Games usually do this in pixel shaders when realtime performance is needed. I decided to use CUDA and based this on the constant-time gaussian blur implementation from the CUDA SDK. I create lots of differently blurred layers and alpha-blend them together in back to front order. Performance is just so-so (real time achieved only on the “High end” cards), but I am actually going more for quality than I am shooting for real time. This project is extremely bandwidth limited due to the many filter passes.

My intention was to accelerate a depth-of-field postprocessor for the 3D fractal generator called “Mandelbulber”. But this effect is not yet good enough compare favorably with the original CPU based implementation. In particular the gaussian filter kernel does not quite look good enough in very blurred sections. It would be better to use a disc shaped convolution kernel to mimick an “Airy disc” or “circle of confusion” (look up on Wikipedia if needed). The graphics file I included is a scene rendered in Mandelbulber (one of the default scenes dumped to ASCII). To see more stunning Mandelbulber screen shots look here: http://www.fractalforums.com/images-showca…-of-field-test/

Attached .zip archive contains the Visual C++ project and a Win32 executable. It replaces the recursiveGaussian SDK project folder (so create a backup if you still need that one). To compile on Linux, add the Makefile from the original recursiveGaussian project.

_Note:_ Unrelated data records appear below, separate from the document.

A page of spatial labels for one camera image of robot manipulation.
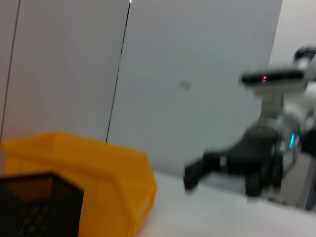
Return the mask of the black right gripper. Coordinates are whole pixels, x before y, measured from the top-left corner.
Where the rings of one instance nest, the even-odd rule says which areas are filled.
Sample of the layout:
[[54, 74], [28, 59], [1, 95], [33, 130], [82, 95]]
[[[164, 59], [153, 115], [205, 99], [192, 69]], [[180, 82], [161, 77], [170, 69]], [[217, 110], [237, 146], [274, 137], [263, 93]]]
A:
[[259, 197], [263, 182], [280, 182], [283, 177], [283, 152], [281, 136], [277, 132], [245, 133], [222, 155], [204, 153], [202, 157], [185, 166], [184, 188], [192, 192], [201, 180], [211, 173], [224, 172], [245, 178], [246, 195]]

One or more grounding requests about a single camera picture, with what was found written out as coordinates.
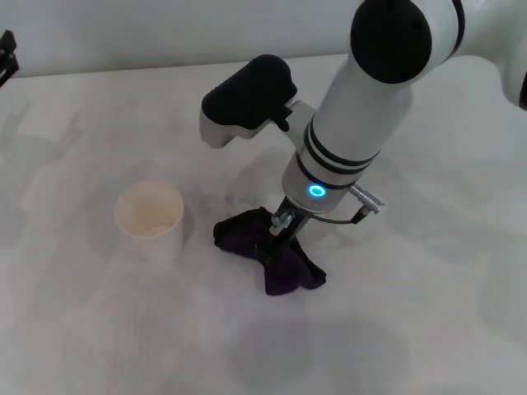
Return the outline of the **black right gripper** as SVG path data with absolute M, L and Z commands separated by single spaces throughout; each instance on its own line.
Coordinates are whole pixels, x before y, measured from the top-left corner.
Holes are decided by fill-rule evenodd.
M 259 263 L 271 263 L 273 250 L 292 242 L 308 220 L 307 211 L 299 208 L 285 197 L 278 209 L 271 215 L 271 223 L 268 229 L 269 243 L 256 244 L 254 246 L 254 258 Z

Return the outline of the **purple rag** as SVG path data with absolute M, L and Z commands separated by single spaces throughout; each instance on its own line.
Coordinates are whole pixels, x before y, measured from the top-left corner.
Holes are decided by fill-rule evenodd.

ATTACHED FILE IS ACTUALLY A 7-ZIP (.7z) ARCHIVE. MUST USE 7-ZIP TOOL TO DECOMPRESS.

Most important keys:
Arrow Down/Up moves the plane of focus
Arrow Left/Right adjusts the effect strength
‘s’ toggles a sweep through the layers

Enjoy.

Edit: A speedup might be achieved by generating several blur layers in one pass from the source image (different threads work with different filter coefficients) and by using shared memory to permit the 2nd filter pass to directly filter the columns, saving the two transpose passes in the filtering process (or in different terms: performing the transpose on the fly)

Apparently the forum software is broken and can’t serve large files properly. I only get 2.3 MB out of 6.5 MB when I try to download this attachment.

So I have put this archive on a share hosting service. Alternate download location is here:
http://rapidshare.com/files/379768089/recu…aussian.7z.html

Hey,
I’m very interested in your above project, but the download link was invalid, will you please send me one ? My email is xw20060830123@163.com. Great appreciate for your early reply. Thank you in advance.
Best wishes
Jaze